◆ To do ◆
Repeat nothing but the lines below running from the one containing "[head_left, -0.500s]" to the one containing "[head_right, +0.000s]". Keep both end lines.
[Data to examine — start]
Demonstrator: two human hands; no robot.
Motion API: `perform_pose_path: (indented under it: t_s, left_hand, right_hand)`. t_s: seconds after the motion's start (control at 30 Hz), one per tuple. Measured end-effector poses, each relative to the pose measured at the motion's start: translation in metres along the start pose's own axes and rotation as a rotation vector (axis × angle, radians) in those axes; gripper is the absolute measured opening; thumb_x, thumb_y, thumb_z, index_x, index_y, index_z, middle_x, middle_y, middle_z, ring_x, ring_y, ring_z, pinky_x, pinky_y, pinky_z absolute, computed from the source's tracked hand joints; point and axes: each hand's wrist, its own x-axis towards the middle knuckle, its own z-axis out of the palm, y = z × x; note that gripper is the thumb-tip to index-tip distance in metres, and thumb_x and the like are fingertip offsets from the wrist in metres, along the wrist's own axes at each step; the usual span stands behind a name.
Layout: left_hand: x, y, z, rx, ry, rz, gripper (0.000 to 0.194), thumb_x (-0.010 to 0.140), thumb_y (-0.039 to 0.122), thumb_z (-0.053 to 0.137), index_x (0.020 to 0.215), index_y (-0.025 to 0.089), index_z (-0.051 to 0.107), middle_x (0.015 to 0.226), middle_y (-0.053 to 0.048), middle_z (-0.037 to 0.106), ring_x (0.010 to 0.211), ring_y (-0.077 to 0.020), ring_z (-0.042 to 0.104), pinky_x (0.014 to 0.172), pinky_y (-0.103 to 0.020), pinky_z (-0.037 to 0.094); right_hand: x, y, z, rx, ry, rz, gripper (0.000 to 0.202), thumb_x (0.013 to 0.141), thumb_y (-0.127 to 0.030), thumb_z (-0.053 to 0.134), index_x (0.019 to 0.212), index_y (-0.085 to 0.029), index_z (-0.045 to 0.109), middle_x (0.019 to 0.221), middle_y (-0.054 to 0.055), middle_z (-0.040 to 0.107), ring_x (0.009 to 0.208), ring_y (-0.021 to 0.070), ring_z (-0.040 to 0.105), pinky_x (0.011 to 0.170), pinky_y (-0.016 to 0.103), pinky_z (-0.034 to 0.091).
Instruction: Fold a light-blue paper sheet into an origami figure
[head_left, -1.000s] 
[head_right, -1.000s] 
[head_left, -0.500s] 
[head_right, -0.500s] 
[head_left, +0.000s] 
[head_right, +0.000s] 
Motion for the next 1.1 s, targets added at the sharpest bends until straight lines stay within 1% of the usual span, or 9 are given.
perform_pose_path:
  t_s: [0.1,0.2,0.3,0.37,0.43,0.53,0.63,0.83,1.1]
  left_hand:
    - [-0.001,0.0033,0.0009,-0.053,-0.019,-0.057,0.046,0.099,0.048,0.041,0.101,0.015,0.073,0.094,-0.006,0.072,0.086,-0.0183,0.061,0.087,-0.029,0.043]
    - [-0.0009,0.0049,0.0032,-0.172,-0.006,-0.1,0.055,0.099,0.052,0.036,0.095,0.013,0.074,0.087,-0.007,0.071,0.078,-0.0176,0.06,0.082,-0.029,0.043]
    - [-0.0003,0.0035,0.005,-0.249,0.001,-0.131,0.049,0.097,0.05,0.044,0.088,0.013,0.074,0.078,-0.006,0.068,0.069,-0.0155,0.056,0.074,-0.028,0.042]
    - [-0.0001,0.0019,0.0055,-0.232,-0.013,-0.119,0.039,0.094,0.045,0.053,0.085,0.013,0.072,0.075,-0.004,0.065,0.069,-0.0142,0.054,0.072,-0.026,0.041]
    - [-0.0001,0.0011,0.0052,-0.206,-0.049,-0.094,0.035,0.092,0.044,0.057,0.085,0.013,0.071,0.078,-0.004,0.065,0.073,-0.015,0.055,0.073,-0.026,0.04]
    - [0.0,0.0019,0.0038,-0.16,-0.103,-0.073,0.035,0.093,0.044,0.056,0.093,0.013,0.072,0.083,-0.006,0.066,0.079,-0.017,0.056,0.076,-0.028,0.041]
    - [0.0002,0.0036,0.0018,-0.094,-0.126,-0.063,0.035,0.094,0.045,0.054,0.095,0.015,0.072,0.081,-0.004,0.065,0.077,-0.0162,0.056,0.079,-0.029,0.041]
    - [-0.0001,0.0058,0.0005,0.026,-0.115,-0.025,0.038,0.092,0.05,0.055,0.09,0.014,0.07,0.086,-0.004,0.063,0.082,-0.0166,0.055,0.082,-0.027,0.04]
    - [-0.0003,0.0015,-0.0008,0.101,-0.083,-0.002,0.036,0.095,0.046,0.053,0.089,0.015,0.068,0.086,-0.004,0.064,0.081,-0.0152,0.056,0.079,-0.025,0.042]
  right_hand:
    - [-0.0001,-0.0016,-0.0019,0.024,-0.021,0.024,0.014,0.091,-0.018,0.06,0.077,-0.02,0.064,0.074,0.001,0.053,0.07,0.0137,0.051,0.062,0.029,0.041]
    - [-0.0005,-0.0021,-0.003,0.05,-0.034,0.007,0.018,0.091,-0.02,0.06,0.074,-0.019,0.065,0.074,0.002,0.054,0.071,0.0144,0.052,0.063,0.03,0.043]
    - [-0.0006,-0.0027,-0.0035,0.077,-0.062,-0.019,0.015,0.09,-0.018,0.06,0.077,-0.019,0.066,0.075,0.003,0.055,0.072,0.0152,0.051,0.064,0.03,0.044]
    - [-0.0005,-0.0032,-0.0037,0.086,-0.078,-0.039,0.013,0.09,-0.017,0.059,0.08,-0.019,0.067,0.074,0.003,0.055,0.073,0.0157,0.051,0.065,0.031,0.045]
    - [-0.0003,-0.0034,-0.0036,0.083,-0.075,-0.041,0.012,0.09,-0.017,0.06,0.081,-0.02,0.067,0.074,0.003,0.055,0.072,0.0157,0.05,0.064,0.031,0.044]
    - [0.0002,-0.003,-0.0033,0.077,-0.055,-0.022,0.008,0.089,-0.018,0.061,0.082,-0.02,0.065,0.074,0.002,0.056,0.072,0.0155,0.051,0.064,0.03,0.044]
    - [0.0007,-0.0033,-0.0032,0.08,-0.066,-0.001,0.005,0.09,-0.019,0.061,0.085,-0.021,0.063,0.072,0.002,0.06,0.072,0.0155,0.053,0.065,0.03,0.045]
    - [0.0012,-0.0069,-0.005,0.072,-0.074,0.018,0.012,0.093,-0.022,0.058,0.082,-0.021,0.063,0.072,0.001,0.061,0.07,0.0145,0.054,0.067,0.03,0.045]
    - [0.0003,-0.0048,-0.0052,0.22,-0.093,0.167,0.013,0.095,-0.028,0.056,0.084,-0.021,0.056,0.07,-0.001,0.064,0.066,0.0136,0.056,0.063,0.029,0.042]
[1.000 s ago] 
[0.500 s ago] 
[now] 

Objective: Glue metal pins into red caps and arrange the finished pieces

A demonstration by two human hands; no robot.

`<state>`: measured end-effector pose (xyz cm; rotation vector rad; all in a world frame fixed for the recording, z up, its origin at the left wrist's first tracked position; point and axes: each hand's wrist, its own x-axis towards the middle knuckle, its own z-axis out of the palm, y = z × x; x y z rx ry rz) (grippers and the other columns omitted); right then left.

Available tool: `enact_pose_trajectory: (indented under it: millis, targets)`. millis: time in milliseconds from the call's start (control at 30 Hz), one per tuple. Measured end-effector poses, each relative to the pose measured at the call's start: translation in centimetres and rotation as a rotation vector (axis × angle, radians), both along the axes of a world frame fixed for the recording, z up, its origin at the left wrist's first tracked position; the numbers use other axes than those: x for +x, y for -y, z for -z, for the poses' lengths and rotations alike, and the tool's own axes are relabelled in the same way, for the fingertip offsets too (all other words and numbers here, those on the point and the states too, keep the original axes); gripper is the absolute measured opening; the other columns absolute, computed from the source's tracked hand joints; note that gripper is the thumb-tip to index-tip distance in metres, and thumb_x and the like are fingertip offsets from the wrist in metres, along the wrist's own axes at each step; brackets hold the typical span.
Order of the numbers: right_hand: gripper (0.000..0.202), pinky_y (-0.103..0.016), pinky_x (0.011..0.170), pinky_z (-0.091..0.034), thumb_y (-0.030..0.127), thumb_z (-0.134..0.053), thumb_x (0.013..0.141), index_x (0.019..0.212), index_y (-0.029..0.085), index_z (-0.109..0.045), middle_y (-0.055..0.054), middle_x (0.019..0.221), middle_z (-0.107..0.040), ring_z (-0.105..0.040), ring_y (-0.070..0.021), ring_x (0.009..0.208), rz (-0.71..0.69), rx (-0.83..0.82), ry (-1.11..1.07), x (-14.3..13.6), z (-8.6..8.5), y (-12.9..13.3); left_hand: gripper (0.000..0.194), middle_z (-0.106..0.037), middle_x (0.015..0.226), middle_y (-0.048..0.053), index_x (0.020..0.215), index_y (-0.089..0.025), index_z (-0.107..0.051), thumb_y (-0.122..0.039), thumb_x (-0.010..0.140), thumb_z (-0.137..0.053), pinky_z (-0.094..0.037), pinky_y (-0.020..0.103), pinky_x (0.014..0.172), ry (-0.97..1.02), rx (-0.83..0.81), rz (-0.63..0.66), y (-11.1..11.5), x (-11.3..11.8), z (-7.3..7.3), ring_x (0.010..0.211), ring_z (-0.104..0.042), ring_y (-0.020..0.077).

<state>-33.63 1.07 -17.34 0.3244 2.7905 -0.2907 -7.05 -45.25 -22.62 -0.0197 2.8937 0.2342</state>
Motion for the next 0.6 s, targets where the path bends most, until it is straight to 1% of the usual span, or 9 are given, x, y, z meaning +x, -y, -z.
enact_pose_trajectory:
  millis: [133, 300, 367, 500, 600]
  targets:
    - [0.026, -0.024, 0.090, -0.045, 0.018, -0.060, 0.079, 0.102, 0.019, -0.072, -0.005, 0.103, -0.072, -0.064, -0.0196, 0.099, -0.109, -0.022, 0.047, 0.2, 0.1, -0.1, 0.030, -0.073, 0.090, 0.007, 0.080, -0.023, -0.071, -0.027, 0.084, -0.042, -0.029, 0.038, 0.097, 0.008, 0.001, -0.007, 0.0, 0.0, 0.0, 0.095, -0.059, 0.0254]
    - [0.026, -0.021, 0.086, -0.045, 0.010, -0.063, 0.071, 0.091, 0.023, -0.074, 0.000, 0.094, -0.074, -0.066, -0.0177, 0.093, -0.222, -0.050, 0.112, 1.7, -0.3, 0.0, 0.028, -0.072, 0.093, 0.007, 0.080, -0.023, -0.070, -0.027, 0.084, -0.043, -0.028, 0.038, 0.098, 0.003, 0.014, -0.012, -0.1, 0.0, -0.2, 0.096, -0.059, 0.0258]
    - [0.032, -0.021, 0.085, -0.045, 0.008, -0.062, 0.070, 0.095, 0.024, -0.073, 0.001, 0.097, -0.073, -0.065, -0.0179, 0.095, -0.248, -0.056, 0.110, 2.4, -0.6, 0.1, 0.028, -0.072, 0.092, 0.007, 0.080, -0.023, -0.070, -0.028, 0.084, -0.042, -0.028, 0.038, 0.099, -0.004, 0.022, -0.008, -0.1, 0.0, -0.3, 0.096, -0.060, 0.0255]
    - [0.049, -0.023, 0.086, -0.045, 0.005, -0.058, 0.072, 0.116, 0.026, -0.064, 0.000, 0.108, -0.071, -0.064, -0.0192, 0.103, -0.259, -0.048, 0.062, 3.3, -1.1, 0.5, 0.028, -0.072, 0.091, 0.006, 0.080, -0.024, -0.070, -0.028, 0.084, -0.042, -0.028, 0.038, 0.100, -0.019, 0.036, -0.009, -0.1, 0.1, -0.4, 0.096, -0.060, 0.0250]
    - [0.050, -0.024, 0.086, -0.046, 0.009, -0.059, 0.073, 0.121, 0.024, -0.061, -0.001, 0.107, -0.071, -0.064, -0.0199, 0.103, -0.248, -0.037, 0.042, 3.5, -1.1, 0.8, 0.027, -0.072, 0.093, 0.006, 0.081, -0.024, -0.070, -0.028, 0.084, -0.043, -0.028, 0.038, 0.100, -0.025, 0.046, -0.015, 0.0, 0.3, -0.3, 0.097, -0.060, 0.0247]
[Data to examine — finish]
◆ Output for this exercise ◆
[head_left, -0.500s] 
[head_right, -0.500s] 
[head_left, +0.000s] 
[head_right, +0.000s] 

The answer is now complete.